TASK PROMPT
A letter-for-letter copy of the listing is required, with no pictures in it.
——————
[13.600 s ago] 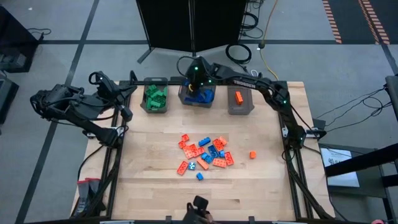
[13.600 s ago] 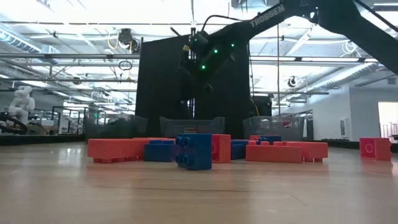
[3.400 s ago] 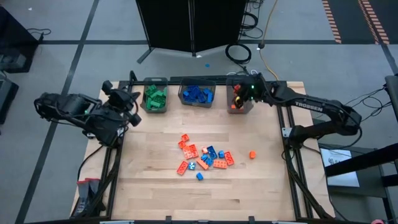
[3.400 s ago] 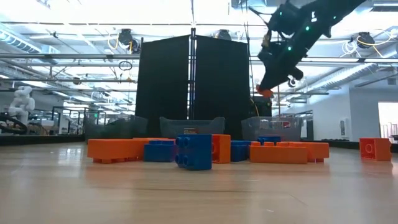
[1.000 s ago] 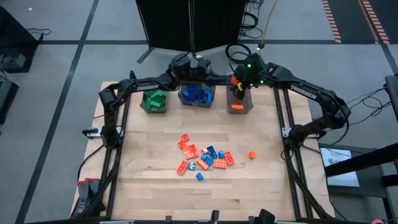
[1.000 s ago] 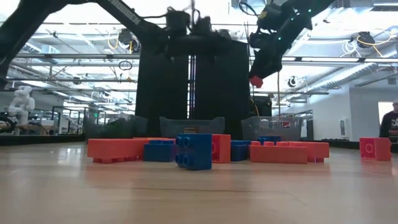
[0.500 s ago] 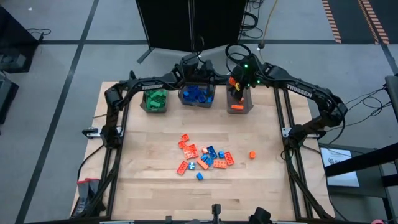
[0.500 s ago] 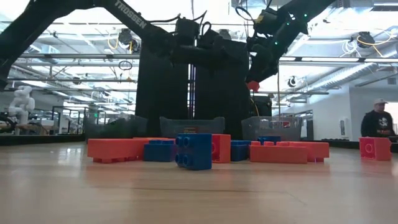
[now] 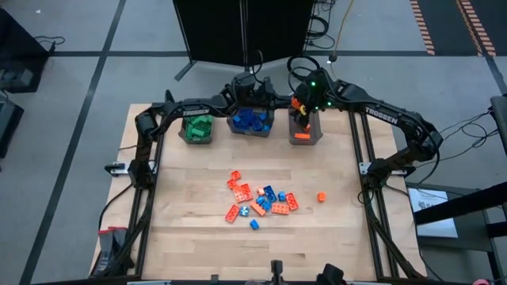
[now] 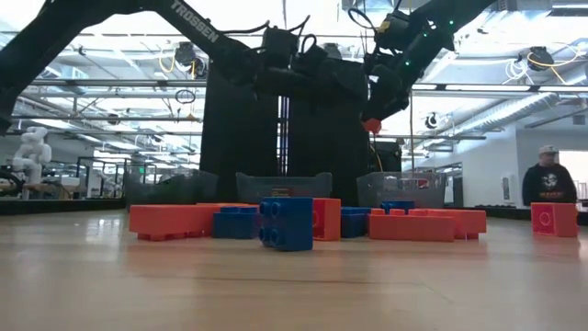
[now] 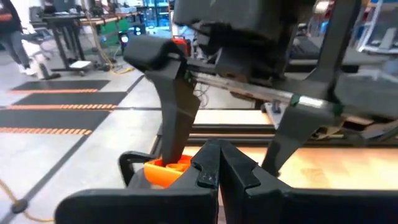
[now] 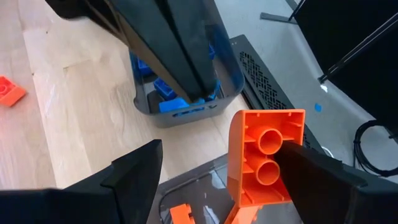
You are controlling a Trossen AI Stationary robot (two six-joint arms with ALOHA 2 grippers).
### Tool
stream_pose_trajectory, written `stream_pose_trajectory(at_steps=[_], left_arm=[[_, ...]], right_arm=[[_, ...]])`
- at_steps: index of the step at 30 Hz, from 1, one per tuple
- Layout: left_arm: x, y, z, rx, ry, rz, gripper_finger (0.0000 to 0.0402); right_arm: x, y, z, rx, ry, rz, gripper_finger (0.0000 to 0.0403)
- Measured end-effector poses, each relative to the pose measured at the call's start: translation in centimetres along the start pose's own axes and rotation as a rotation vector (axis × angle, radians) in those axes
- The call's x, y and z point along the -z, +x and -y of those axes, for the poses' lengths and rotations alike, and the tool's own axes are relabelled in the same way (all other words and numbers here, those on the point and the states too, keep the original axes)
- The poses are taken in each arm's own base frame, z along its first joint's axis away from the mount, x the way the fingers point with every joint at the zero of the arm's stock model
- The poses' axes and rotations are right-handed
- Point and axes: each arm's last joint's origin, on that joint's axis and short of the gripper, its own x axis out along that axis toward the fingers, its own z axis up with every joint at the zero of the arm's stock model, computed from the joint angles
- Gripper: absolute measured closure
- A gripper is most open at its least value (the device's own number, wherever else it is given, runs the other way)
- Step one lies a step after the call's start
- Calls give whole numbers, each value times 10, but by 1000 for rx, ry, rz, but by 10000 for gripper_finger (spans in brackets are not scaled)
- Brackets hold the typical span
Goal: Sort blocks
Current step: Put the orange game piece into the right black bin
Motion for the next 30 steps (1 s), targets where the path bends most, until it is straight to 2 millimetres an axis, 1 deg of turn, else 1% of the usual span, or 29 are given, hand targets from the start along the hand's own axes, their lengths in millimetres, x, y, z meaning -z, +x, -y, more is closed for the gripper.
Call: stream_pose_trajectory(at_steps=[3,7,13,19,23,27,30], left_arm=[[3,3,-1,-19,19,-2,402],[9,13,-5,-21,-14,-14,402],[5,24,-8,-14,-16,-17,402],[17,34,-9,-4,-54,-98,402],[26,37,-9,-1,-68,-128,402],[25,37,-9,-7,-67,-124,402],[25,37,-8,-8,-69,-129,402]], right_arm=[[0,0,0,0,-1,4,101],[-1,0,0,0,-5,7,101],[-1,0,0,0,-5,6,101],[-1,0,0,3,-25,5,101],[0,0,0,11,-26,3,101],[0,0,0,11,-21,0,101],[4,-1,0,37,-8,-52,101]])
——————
EXERCISE RESPONSE
[13.600 s ago] 
[13.600 s ago] 
[3.400 s ago] 
[3.400 s ago] 
[1.000 s ago] 
[1.000 s ago] 
[0.500 s ago] 
[0.500 s ago] 
[now] 
[now] 
[now] 
[now] 
You are controlling a Trossen AI Stationary robot (two six-joint arms with ALOHA 2 grippers).
### Tool
stream_pose_trajectory, written `stream_pose_trajectory(at_steps=[_], left_arm=[[_, ...]], right_arm=[[_, ...]])`
- at_steps: index of the step at 30 Hz, from 1, one per tuple
- Layout: left_arm: x, y, z, rx, ry, rz, gripper_finger (0.0000 to 0.0402); right_arm: x, y, z, rx, ry, rz, gripper_finger (0.0000 to 0.0403)
- Measured end-effector poses, each relative to the pose measured at the call's start: translation in centimetres along the start pose's own axes and rotation as a rotation vector (axis × angle, radians) in those axes
- The call's x, y and z point along the -z, +x and -y of those axes, for the poses' lengths and rotations alike, and the tool's own axes are relabelled in the same way (all other words and numbers here, those on the point and the states too, keep the original axes)
- The poses are taken in each arm's own base frame, z along its first joint's axis away from the mount, x the way the fingers point with every joint at the zero of the arm's stock model
- The poses' axes and rotations are right-handed
- Point and axes: each arm's last joint's origin, on that joint's axis and short of the gripper, its own x axis out along that axis toward the fingers, its own z axis up with every joint at the zero of the arm's stock model, computed from the joint angles
- Gripper: absolute measured closure
- A gripper is most open at its least value (the device's own number, wherever else it is given, runs the other way)
- Step one lies a step after the call's start
- Calls give whole numbers, each value times 10, but by 1000 for rx, ry, rz, but by 10000 for gripper_finger (spans in brackets are not scaled)
- Brackets hold the typical span
Goal: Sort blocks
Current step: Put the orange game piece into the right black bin
Motion for the next 30 steps (1 s), targets where the path bends most, until it is straight to 2 millimetres an axis, 1 deg of turn, else 1% of the usual span, or 29 are given, hand targets from the start along the hand's own axes, their lengths in millimetres, x, y, z meaning -z, +x, -y, more is closed for the gripper.
Call: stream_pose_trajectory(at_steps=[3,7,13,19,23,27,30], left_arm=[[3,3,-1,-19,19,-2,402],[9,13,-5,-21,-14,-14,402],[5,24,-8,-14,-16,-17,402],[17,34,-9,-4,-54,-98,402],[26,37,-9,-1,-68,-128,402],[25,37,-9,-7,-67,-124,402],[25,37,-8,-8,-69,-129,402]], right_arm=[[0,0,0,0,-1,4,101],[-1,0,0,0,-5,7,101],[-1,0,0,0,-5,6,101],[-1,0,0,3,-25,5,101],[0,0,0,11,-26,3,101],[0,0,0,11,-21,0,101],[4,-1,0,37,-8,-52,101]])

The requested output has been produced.